The dust settled slowly across the blackstone, blue-white crystal fragments dissolving into nothing as the cold wind carried them away. The cracks in the road surface remained, radiating outward from the point of impact where the Hex-Waro had first landed, and the patches of Voidshard-black fluid still sizzled faintly where they had soaked into the stone.
Alucent sat on the road's edge with his back against the cart wheel, his wrapped wrist resting in his lap as the linen Raya had applied slowly darkened with seeping blood. His vision had stabilized somewhat since the fight, though the edges still carried a faint shimmer that told him the blood loss was not finished making itself known. The Cold Scribe method had released its operational hold entirely, leaving behind a hollow exhaustion that settled into his bones like cold water.
Six anchors... Three of them in rapid succession at the end, and I'm sitting here because of it. He closed his eyes briefly before opening them again, as closing them made the dizziness worse.
Several meters away, Gryan stood with his back to the group. He had rolled his dark blue sleeve past the elbow, exposing the brass components of his mechanical arm to the pale morning light. The rune-lines along the forearm were flickering unevenly, brightening at the shoulder while dimming at the wrist in a pattern Alucent recognized as integration degradation.
The Hex-Waro's spatial uncertainty treated his arm as a spatial anomaly... The rune-integration was experiencing the same displacement pressure we were feeling during the fight, and the arm was already stressed from the Voidshard Cluster in the Steam-Veins. Alucent watched quietly as Gryan tested the arm, curling the brass fingers into a fist before releasing them.
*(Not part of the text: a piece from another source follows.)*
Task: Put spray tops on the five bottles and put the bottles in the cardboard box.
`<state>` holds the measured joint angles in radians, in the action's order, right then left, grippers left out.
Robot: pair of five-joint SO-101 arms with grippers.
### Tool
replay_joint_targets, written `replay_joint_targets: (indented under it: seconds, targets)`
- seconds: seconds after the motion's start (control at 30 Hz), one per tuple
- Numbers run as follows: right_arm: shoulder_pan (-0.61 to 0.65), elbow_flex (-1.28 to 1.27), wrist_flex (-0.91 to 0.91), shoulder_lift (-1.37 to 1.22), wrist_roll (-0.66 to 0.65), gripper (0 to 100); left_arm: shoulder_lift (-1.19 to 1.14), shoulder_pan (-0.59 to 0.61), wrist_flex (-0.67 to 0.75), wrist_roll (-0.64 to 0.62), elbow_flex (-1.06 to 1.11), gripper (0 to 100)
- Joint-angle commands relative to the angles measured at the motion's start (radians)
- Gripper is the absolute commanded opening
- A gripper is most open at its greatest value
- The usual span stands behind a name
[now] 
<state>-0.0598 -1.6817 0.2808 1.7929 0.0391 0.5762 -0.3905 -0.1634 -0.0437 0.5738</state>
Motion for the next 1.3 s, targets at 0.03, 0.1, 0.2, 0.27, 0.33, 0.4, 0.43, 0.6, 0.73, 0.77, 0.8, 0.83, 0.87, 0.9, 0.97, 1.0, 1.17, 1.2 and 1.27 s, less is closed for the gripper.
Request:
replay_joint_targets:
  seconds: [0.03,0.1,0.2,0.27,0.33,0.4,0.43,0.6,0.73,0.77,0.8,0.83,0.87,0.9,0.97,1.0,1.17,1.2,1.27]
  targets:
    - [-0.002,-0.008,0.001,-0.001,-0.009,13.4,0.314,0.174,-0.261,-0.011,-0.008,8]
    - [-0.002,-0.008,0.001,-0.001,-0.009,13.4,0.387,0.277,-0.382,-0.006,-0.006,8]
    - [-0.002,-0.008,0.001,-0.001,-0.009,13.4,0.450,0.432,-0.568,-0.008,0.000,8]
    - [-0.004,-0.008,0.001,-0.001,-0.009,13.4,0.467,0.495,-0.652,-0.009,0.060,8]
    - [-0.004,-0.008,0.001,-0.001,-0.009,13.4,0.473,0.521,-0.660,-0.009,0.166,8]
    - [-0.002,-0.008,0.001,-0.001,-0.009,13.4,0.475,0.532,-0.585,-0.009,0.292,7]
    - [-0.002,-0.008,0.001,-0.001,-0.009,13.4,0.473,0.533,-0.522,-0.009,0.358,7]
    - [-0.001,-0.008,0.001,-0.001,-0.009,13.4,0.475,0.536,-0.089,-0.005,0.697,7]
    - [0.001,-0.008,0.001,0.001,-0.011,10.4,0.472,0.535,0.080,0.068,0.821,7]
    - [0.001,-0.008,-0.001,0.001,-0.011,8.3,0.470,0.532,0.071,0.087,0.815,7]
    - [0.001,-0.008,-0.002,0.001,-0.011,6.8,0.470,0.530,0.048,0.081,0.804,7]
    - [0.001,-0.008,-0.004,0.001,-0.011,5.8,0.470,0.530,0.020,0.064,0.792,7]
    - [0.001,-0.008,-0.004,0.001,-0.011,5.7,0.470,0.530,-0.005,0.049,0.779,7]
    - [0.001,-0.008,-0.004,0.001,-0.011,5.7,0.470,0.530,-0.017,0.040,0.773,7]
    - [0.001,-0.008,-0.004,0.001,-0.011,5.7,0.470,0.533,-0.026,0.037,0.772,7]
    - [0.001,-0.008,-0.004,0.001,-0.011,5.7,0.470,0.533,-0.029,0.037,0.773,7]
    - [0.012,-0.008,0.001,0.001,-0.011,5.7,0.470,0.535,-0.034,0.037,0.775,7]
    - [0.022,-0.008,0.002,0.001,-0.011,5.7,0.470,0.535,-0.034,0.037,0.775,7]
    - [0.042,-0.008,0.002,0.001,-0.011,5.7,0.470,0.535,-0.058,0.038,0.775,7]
The first test held. The grip closed smoothly as the rune-lines stabilized momentarily while the joints clicked through their calibration sequence.
The second test held as well, though Alucent noticed a slight skip at the wrist where the rune-line flickered before catching.
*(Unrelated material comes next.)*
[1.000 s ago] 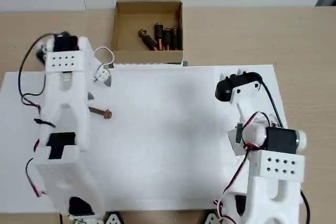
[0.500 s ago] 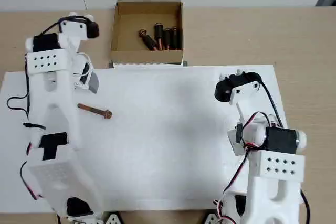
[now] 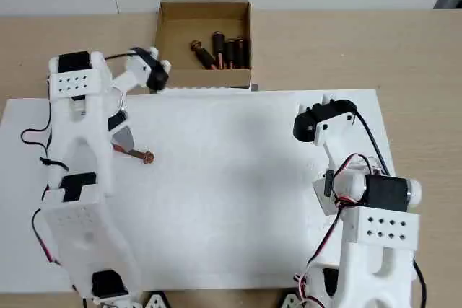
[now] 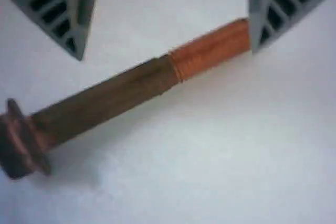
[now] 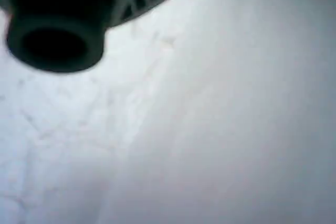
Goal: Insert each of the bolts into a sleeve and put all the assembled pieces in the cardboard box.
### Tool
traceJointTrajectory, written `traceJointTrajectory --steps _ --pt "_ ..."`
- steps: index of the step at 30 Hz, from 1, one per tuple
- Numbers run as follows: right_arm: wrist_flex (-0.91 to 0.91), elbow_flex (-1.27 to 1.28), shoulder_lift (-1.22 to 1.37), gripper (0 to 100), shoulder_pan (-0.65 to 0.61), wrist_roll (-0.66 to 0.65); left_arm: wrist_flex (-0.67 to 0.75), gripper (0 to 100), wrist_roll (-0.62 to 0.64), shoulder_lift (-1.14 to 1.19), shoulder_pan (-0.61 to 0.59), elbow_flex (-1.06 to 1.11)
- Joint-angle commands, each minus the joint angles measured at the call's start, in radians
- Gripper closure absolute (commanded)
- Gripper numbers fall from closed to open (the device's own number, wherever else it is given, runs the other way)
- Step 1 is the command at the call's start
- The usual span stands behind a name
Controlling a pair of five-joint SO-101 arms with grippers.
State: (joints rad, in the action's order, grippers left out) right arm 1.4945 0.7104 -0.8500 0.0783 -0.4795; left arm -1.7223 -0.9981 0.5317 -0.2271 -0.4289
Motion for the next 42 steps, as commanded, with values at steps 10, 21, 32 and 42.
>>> traceJointTrajectory --steps 10,21,32,42 --pt "0.002 -0.008 -0.013 99.2 0.001 -0.009 -0.031 81 -0.201 -0.009 0.054 -0.041" --pt "0.002 -0.008 -0.015 99.2 0.001 -0.011 -0.031 81 -0.292 0.0 0.08 0.036" --pt "-0.007 -0.011 -0.012 99.2 -0.001 -0.011 -0.029 81 -0.333 0.083 0.092 0.033" --pt "-0.007 -0.012 -0.012 99.2 -0.001 -0.012 0.014 88 -0.338 0.132 0.104 0.031"
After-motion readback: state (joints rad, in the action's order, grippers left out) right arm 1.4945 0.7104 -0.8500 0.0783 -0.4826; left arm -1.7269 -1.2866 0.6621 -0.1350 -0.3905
The third test failed. The brass fingers curled halfway before the grip seized, the rune-lines at the wrist along with two finger-joints going dark simultaneously. Gryan's hand hung half-closed, the brass catching the morning light at an awkward angle.
He stared at it for a long moment before uncurling the fingers manually with his right hand, pressing each joint until it clicked back into resting position. After rolling his sleeve down over the arm, he returned to the cart without speaking.
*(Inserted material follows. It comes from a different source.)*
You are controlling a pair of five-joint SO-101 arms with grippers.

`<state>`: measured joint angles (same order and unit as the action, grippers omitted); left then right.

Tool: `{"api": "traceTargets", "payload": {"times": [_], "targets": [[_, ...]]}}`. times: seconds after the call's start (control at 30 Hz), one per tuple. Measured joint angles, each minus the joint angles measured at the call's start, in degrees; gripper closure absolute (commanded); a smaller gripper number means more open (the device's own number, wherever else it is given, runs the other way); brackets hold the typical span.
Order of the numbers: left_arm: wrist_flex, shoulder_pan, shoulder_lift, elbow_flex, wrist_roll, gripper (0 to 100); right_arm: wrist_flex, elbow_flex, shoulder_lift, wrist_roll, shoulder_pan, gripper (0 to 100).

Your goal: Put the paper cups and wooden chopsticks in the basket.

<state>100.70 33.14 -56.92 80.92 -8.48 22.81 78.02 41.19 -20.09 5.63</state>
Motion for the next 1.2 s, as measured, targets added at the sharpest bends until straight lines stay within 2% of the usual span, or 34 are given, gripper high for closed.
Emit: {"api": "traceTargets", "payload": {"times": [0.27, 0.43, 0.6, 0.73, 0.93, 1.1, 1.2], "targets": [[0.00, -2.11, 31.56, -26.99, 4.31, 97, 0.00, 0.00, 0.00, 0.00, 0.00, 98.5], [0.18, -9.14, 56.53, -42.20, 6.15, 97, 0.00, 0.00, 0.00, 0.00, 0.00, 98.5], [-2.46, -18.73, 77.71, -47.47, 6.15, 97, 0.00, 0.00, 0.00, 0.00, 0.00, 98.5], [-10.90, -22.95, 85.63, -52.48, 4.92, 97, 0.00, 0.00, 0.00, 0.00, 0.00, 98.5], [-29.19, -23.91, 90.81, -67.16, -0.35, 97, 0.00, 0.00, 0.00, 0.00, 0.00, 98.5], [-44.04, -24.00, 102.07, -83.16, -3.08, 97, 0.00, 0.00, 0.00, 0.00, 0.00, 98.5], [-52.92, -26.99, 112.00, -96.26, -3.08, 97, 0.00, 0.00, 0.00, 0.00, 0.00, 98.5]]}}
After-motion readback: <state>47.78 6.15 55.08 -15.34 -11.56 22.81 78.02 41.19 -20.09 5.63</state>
Gryan said nothing, and Alucent did not press him, though the observation filed itself into the growing catalogue of damage this journey was inflicting on all of them.
Scribe Joy had moved a short distance from the cart, her deep forest green dress stirring in the cold wind as she knelt on the blackstone with her herb kit open beside her. Alucent watched her reach for a small cloth pouch before pausing, her hand hovering in the air for a moment as her blue eyes flickered with uncertainty.
She's checking which hand she reached with first... She can't tell which decision came before the other. The realization settled in his stomach. The sustained exposure to the Hex-Waro's spatial uncertainty during the fight affected her nervous system. Even without direct contact, prolonged proximity to that level of dimensional pressure leaves residue.
As Scribe Joy stood, she took a step forward and stopped mid-stride, correcting her footing with a small, precise adjustment before continuing. The step-check was subtle enough that Raya and Gryan would not have noticed, though Alucent's Thread 1 perception caught the momentary proprioceptive imprecision beneath it.
She treated herself methodically, withdrawing a sprig of dried herb from the cloth pouch before crushing it between her fingers and pressing the residue against the inside of her wrist.
This is Ironclover... A Runepeaks-native herb that addresses spatial-anchor disruption in the nervous system. The identification surfaced from his inherited knowledge as he watched the faint silver glow of her Bloodmark absorb the herb's properties. Within minutes, the step-checks ceased and her movements returned to their usual measured precision.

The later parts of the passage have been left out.